[Date Prev][Date Next][Thread Prev][Thread Next][Date Index][Thread Index]

Re: [PATCH v1 2/4] ocaml/libs: Implement a dynamically-loaded plugin for Xenctrl.domain_getinfo



On Fri, Aug 23, 2024 at 6:19 PM Andrew Cooper <andrew.cooper3@xxxxxxxxxx> wrote:
>
> On 22/08/2024 10:06 am, Andrii Sultanov wrote:
> > This plugin intends to hide the unstable Xenctrl interface under a
> > stable one. In case of the change in the interface, a V2 of this plugin
> > would need to be produced, but V1 with the old interface would
> > need to be kept (with potential change in the implementation) in the
> > meantime.
> >
> > To reduce the need for such changes in the future, this plugin only
> > provides the absolute minimum functionality that Oxenstored uses - only
> > four fields of the domaininfo struct are used and presented here.
> >
> > Oxenstored currently uses the single-domain domain_getinfo function,
> > whereas Cxenstored uses the more-efficient domain_getinfolist. Both of
> > these are provided in the plugin to allow a transition from one to the
> > other without modifying the interface in the future.
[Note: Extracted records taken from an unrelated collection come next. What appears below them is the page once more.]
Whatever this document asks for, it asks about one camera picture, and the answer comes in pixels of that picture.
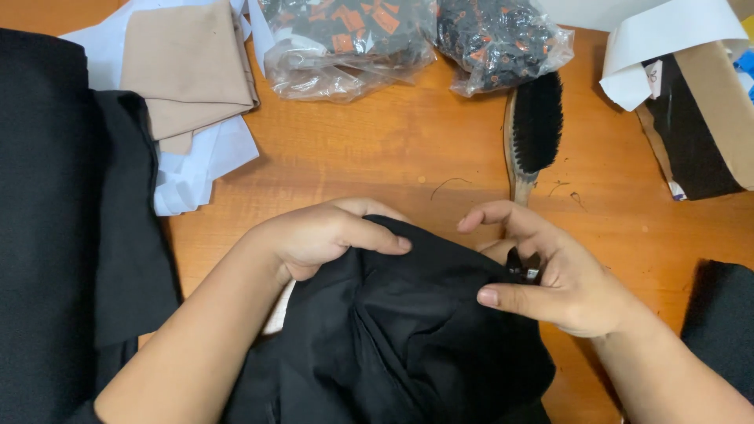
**clear plastic bag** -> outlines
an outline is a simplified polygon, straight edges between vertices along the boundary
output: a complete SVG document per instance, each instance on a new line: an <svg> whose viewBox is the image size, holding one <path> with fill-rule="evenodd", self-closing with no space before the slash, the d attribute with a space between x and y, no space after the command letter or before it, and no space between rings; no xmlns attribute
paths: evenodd
<svg viewBox="0 0 754 424"><path fill-rule="evenodd" d="M437 37L434 0L266 1L275 45L265 74L280 97L349 102L412 82L435 58L428 41Z"/></svg>
<svg viewBox="0 0 754 424"><path fill-rule="evenodd" d="M440 0L438 50L461 69L451 90L471 97L557 71L573 58L574 32L529 0Z"/></svg>

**person's left hand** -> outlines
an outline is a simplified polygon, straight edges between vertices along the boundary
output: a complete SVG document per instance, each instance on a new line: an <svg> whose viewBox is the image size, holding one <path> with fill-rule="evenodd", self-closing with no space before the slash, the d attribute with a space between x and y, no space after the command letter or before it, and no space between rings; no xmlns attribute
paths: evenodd
<svg viewBox="0 0 754 424"><path fill-rule="evenodd" d="M270 243L291 277L300 281L313 277L322 264L338 259L351 246L387 255L411 250L408 239L361 219L370 214L409 222L401 213L371 198L339 198L282 214L250 233Z"/></svg>

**fingernail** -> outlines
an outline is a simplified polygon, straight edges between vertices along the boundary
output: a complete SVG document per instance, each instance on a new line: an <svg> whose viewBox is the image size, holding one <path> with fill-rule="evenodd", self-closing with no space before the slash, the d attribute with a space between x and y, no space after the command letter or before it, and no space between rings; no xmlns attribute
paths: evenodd
<svg viewBox="0 0 754 424"><path fill-rule="evenodd" d="M398 247L404 250L411 250L411 241L405 237L398 238Z"/></svg>
<svg viewBox="0 0 754 424"><path fill-rule="evenodd" d="M483 288L477 293L477 302L484 306L497 306L498 305L498 292L491 288Z"/></svg>

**orange table surface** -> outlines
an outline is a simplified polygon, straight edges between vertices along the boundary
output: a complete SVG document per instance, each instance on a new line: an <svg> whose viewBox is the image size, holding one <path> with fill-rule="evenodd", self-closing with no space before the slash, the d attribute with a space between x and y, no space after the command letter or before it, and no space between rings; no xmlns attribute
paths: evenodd
<svg viewBox="0 0 754 424"><path fill-rule="evenodd" d="M60 35L97 24L121 3L5 0L0 26ZM541 173L530 207L572 233L680 331L699 260L754 268L754 193L671 199L639 119L599 86L606 41L604 32L577 29L576 58L561 70L560 154ZM186 295L251 226L340 196L377 198L470 247L500 233L491 226L461 236L455 224L475 204L508 197L505 93L453 94L451 63L439 58L413 87L345 105L284 101L262 77L250 42L247 51L262 105L244 118L261 156L217 180L209 205L168 220ZM620 422L588 344L549 324L541 331L558 370L544 396L552 421Z"/></svg>

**hand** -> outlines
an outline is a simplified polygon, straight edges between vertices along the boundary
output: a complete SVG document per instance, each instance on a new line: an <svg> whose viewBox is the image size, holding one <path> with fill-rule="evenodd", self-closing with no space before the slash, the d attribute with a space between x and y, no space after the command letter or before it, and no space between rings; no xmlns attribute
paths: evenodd
<svg viewBox="0 0 754 424"><path fill-rule="evenodd" d="M396 220L408 219L370 198L339 198L272 218L250 231L256 239L271 243L290 277L306 280L324 263L338 259L349 247L361 247L387 255L402 255L411 242L384 226L362 220L370 214Z"/></svg>
<svg viewBox="0 0 754 424"><path fill-rule="evenodd" d="M482 250L504 263L517 247L522 258L539 253L540 286L490 284L477 300L484 306L554 323L566 333L597 337L622 331L646 307L567 232L510 201L472 209L458 224L462 233L479 224L503 223L506 237Z"/></svg>

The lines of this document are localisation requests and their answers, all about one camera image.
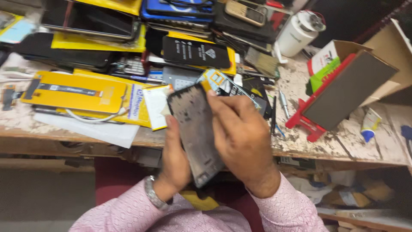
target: person's left hand
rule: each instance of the person's left hand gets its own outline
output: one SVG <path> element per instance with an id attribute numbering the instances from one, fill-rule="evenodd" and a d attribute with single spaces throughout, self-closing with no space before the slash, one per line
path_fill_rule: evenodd
<path id="1" fill-rule="evenodd" d="M 153 190 L 162 201 L 168 201 L 190 182 L 190 167 L 180 142 L 179 123 L 166 116 L 167 130 L 162 160 L 163 170 L 153 183 Z"/>

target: white container
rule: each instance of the white container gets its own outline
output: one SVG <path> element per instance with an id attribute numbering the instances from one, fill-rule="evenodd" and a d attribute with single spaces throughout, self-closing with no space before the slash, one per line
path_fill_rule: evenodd
<path id="1" fill-rule="evenodd" d="M 319 35 L 319 29 L 311 24 L 313 15 L 312 12 L 302 10 L 292 16 L 277 39 L 282 55 L 295 56 Z"/>

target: wrist
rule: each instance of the wrist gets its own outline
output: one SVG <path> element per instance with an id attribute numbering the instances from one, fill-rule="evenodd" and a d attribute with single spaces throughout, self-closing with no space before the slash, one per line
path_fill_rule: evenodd
<path id="1" fill-rule="evenodd" d="M 278 190 L 281 174 L 275 164 L 249 183 L 245 183 L 250 192 L 257 198 L 272 197 Z"/>
<path id="2" fill-rule="evenodd" d="M 179 192 L 179 189 L 172 185 L 161 173 L 153 182 L 153 191 L 160 200 L 167 202 Z"/>

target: floor
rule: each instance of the floor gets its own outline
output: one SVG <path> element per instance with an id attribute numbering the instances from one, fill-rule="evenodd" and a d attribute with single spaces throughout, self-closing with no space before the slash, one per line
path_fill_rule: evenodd
<path id="1" fill-rule="evenodd" d="M 0 170 L 0 231 L 67 231 L 95 206 L 94 173 Z"/>

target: black screen protector package
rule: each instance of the black screen protector package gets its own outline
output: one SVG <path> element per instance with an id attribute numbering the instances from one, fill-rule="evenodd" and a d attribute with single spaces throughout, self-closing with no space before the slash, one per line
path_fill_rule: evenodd
<path id="1" fill-rule="evenodd" d="M 194 184 L 201 188 L 225 166 L 215 147 L 212 110 L 206 93 L 198 83 L 170 94 L 167 102 L 179 122 Z"/>
<path id="2" fill-rule="evenodd" d="M 226 46 L 168 36 L 163 37 L 163 59 L 177 64 L 230 68 Z"/>

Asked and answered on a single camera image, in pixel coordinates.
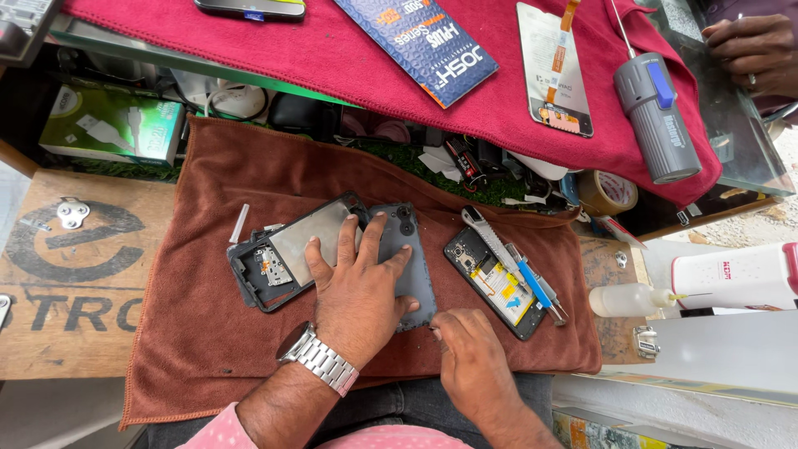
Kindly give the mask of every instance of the jeans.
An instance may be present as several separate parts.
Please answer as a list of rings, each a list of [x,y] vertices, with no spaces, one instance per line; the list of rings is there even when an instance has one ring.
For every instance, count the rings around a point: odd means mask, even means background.
[[[514,373],[521,399],[551,429],[551,375]],[[212,416],[178,423],[150,424],[151,449],[173,449],[186,443]],[[367,427],[408,424],[429,427],[461,439],[475,449],[490,447],[480,431],[454,408],[440,378],[403,380],[350,391],[322,422],[308,447],[316,447]]]

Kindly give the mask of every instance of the wooden table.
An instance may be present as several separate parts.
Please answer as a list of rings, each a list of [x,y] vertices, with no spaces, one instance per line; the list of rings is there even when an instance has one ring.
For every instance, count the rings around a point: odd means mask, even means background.
[[[172,218],[175,186],[40,169],[0,258],[0,293],[12,298],[0,331],[0,379],[123,376],[148,270]],[[66,231],[60,197],[92,209],[83,227]],[[588,288],[636,282],[634,264],[618,267],[627,244],[582,237]],[[606,364],[644,363],[632,349],[643,318],[596,319]]]

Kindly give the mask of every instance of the hand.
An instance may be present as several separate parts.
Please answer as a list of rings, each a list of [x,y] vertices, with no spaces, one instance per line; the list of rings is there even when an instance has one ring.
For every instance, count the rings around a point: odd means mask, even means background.
[[[755,95],[798,97],[798,56],[792,21],[782,14],[721,20],[701,34],[715,58],[725,60],[732,81]],[[751,83],[749,74],[756,82]]]
[[[412,296],[395,297],[393,289],[410,260],[405,245],[395,256],[377,264],[380,238],[388,217],[378,212],[363,232],[355,255],[358,216],[350,215],[338,236],[338,265],[322,259],[321,241],[312,237],[305,247],[310,273],[316,280],[316,334],[358,371],[390,340],[402,315],[418,310]]]
[[[438,312],[430,326],[441,340],[440,382],[457,410],[486,437],[526,409],[504,349],[481,310]]]

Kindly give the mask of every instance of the packing tape roll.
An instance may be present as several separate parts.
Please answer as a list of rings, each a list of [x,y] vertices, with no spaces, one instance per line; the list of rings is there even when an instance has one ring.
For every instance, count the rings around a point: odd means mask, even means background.
[[[587,170],[576,176],[579,203],[587,215],[615,215],[638,203],[637,186],[620,176],[598,170]]]

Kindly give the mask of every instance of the plastic squeeze bottle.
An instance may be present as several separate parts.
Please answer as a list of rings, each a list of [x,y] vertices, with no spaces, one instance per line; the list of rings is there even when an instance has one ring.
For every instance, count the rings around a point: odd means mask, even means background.
[[[673,307],[684,297],[687,295],[674,295],[667,288],[635,283],[594,288],[590,302],[598,316],[648,316],[659,308]]]

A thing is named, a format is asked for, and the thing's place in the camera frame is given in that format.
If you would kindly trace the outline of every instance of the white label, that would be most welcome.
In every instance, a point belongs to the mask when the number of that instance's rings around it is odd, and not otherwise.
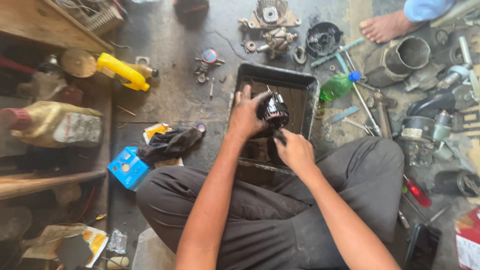
[[[480,270],[480,244],[460,235],[456,236],[458,262],[473,270]]]
[[[53,138],[61,143],[80,141],[97,143],[100,140],[101,131],[100,117],[69,112],[57,126]]]
[[[404,128],[402,130],[402,136],[404,137],[413,137],[421,138],[422,130],[418,128]]]

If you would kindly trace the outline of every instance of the blue cardboard box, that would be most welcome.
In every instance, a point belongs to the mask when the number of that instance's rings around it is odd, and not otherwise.
[[[107,167],[126,188],[133,191],[150,172],[147,164],[137,157],[136,151],[136,147],[125,147]]]

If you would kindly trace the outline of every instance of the red bottle cap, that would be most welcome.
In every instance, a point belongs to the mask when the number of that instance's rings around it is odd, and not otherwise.
[[[24,109],[7,108],[0,110],[0,119],[9,119],[9,129],[24,130],[32,123],[32,118]]]

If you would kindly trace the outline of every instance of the green plastic bottle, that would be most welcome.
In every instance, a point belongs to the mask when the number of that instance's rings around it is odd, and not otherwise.
[[[350,74],[337,74],[320,88],[320,98],[325,101],[341,98],[350,92],[353,87],[353,82],[360,80],[360,78],[361,74],[358,71]]]

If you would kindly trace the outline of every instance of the black phone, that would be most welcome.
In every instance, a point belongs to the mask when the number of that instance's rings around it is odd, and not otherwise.
[[[440,230],[415,224],[403,269],[431,270],[441,237]]]

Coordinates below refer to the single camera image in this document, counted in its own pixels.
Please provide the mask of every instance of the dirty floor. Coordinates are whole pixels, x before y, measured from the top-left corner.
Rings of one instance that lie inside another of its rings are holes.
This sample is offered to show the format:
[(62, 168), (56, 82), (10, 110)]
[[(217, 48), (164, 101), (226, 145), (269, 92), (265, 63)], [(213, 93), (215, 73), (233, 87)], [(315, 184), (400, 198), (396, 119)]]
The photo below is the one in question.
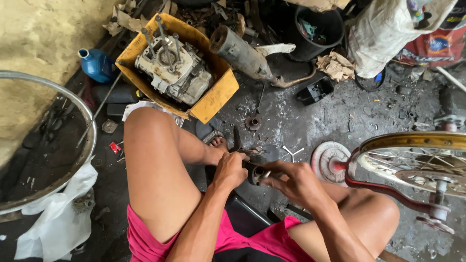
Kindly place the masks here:
[[(292, 63), (283, 55), (272, 55), (269, 62), (273, 71), (279, 72), (286, 79), (302, 77), (310, 71), (307, 64)], [(296, 161), (309, 162), (312, 151), (325, 141), (336, 141), (352, 151), (371, 137), (392, 132), (411, 131), (415, 117), (417, 122), (430, 124), (433, 129), (432, 119), (441, 112), (439, 82), (421, 80), (410, 84), (413, 92), (409, 96), (402, 96), (395, 92), (395, 86), (390, 83), (386, 83), (378, 91), (368, 93), (358, 88), (354, 81), (344, 81), (335, 85), (335, 92), (332, 95), (307, 107), (295, 101), (296, 93), (303, 89), (306, 83), (286, 90), (266, 85), (259, 107), (262, 126), (258, 131), (253, 132), (244, 128), (244, 120), (248, 114), (255, 112), (262, 85), (241, 74), (237, 74), (237, 78), (240, 89), (216, 115), (222, 120), (229, 144), (233, 144), (231, 124), (239, 125), (242, 126), (240, 134), (245, 146), (276, 145), (281, 148), (285, 145), (292, 152), (304, 148), (304, 151), (295, 156)], [(456, 99), (465, 101), (464, 97), (461, 98), (462, 95), (458, 92)], [(455, 110), (466, 109), (462, 107), (464, 105), (457, 103)], [(400, 119), (400, 112), (408, 113), (407, 117)], [(351, 120), (351, 132), (349, 131), (350, 114), (354, 116)], [(194, 133), (195, 124), (195, 119), (185, 121), (183, 128)], [(74, 132), (73, 136), (80, 134), (81, 132)], [(74, 255), (72, 261), (123, 262), (130, 259), (126, 240), (128, 225), (126, 207), (129, 199), (125, 163), (124, 161), (117, 163), (118, 155), (109, 148), (111, 142), (119, 142), (122, 139), (122, 124), (113, 134), (100, 133), (95, 150), (96, 156), (93, 160), (99, 176), (94, 185), (96, 206), (91, 215), (92, 234), (86, 242), (85, 251)], [(291, 157), (281, 149), (281, 159), (290, 161)], [(187, 165), (186, 169), (196, 186), (200, 190), (205, 190), (204, 167)], [(358, 170), (357, 178), (360, 180), (390, 184), (365, 170)], [(392, 186), (416, 200), (428, 199), (428, 193), (405, 186)], [(284, 208), (287, 199), (274, 189), (252, 186), (245, 182), (236, 191), (249, 204), (263, 213), (270, 208), (277, 212), (297, 216)], [(466, 228), (466, 209), (464, 208), (466, 201), (453, 197), (446, 199), (448, 207), (452, 210), (448, 216), (447, 225), (456, 231), (456, 235), (437, 232), (416, 222), (416, 216), (420, 214), (399, 204), (400, 223), (386, 249), (411, 262), (466, 262), (466, 250), (463, 248), (466, 244), (466, 231), (464, 230)], [(95, 221), (94, 218), (105, 207), (108, 207), (110, 212)], [(0, 241), (2, 261), (13, 260), (16, 239), (32, 226), (37, 217), (38, 215), (27, 216), (19, 221), (0, 224), (0, 234), (7, 236), (6, 240)], [(41, 261), (41, 259), (29, 258), (26, 261)]]

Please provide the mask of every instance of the man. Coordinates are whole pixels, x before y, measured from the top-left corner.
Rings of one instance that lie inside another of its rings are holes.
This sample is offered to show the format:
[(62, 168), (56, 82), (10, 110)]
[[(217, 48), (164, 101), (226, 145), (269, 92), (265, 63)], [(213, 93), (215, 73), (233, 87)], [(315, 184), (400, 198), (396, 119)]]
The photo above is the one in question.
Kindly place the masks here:
[[(398, 207), (386, 196), (319, 181), (308, 164), (279, 160), (265, 168), (289, 179), (267, 178), (261, 186), (280, 190), (315, 220), (287, 217), (246, 238), (233, 231), (224, 211), (230, 192), (247, 177), (241, 166), (246, 155), (228, 153), (223, 138), (205, 145), (170, 115), (148, 107), (129, 115), (124, 145), (133, 262), (373, 262), (398, 225)], [(185, 164), (217, 166), (204, 194)]]

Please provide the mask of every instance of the pink shorts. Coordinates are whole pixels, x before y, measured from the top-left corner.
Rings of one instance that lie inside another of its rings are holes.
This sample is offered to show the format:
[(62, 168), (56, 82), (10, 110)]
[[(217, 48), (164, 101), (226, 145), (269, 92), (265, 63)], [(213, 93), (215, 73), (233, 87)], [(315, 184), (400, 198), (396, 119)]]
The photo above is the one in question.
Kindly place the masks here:
[[(166, 244), (162, 244), (149, 232), (145, 224), (128, 205), (128, 241), (133, 256), (130, 262), (163, 262), (178, 238), (179, 232)], [(215, 253), (240, 248), (253, 248), (277, 256), (287, 262), (315, 262), (291, 239), (287, 229), (301, 222), (292, 216), (273, 224), (252, 237), (244, 237), (233, 230), (230, 219), (223, 210)]]

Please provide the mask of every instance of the blue plastic bottle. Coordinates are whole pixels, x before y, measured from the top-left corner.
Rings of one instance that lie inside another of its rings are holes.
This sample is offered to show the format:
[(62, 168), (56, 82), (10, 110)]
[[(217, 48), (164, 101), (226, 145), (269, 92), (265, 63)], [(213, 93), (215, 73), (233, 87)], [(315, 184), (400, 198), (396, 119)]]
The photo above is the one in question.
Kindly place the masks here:
[(98, 49), (80, 49), (82, 70), (99, 83), (110, 83), (117, 77), (117, 67), (110, 58)]

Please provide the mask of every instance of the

Both return
> > identical structures and rely on the same fields in xenctrl, thus if one
> > of them breaks, both will break, and a new version of the interface would
> > need to be issued.
> >
> > Signed-off-by: Andrii Sultanov <andrii.sultanov@xxxxxxxxx>
> > ---
> >  tools/ocaml/Makefile                          |   1 +
> >  tools/ocaml/Makefile.rules                    |  17 +-
>
> This patch is already very big.  One minor way to help would be to split
> out the changes to Makefile.rules as a separate "build infrastructure
> for Ocaml dynamic libraries".
>
> >  tools/ocaml/libs/Makefile                     |   2 +-
> >  tools/ocaml/libs/xenstoredglue/META.in        |   4 +
> >  tools/ocaml/libs/xenstoredglue/Makefile       |  39 ++++
> >  .../domain_getinfo_plugin_v1/META.in          |   5 +
> >  .../domain_getinfo_plugin_v1/Makefile         |  38 ++++
> >  .../domain_getinfo_stubs_v1.c                 | 169 ++++++++++++++++++
> >  .../domain_getinfo_v1.ml                      |  51 ++++++
> >  .../domain_getinfo_v1.mli                     |   0
> >  .../libs/xenstoredglue/plugin_interface_v1.ml |  25 +++
> >  .../xenstoredglue/plugin_interface_v1.mli     |  34 ++++
> >  12 files changed, 383 insertions(+), 2 deletions(-)
> >  create mode 100644 tools/ocaml/libs/xenstoredglue/META.in
> >  create mode 100644 tools/ocaml/libs/xenstoredglue/Makefile
> >  create mode 100644 
> > tools/ocaml/libs/xenstoredglue/domain_getinfo_plugin_v1/META.in
> >  create mode 100644 
> > tools/ocaml/libs/xenstoredglue/domain_getinfo_plugin_v1/Makefile
> >  create mode 100644 
> > tools/ocaml/libs/xenstoredglue/domain_getinfo_plugin_v1/domain_getinfo_stubs_v1.c
> >  create mode 100644 
> > tools/ocaml/libs/xenstoredglue/domain_getinfo_plugin_v1/domain_getinfo_v1.ml
> >  create mode 100644 
> > tools/ocaml/libs/xenstoredglue/domain_getinfo_plugin_v1/domain_getinfo_v1.mli
> >  create mode 100644 tools/ocaml/libs/xenstoredglue/plugin_interface_v1.ml
> >  create mode 100644 tools/ocaml/libs/xenstoredglue/plugin_interface_v1.mli
>
> Peeking at your specfile change for XenServer too, I see that the only
> new file packaged is:
>
> %{_libexecdir}/%{name}/bin/xenctrl_plugin/domain_getinfo_v1.cmxs
>
> So does this mean that the rest of xenstoredglue is just a build-time
> requirement for oxenstored?

The .mli file needs to be packaged too, it is oxenstored that
"exposes" the interface and the plugin that uses it to register
themselves.

For simplicity we can package the whole plugin_interface_v1* library
(technically the plugin_interface_v1.ml could live in oxenstored, but
it'd be more difficult to update that way).
domain_get_info_plugin_v1 doesn't need to be otherwise packaged,
except the plugin (so .cma and .cmxs, although we only support native
builds, not bytecode builds, so .cmxs suffices for most purposes).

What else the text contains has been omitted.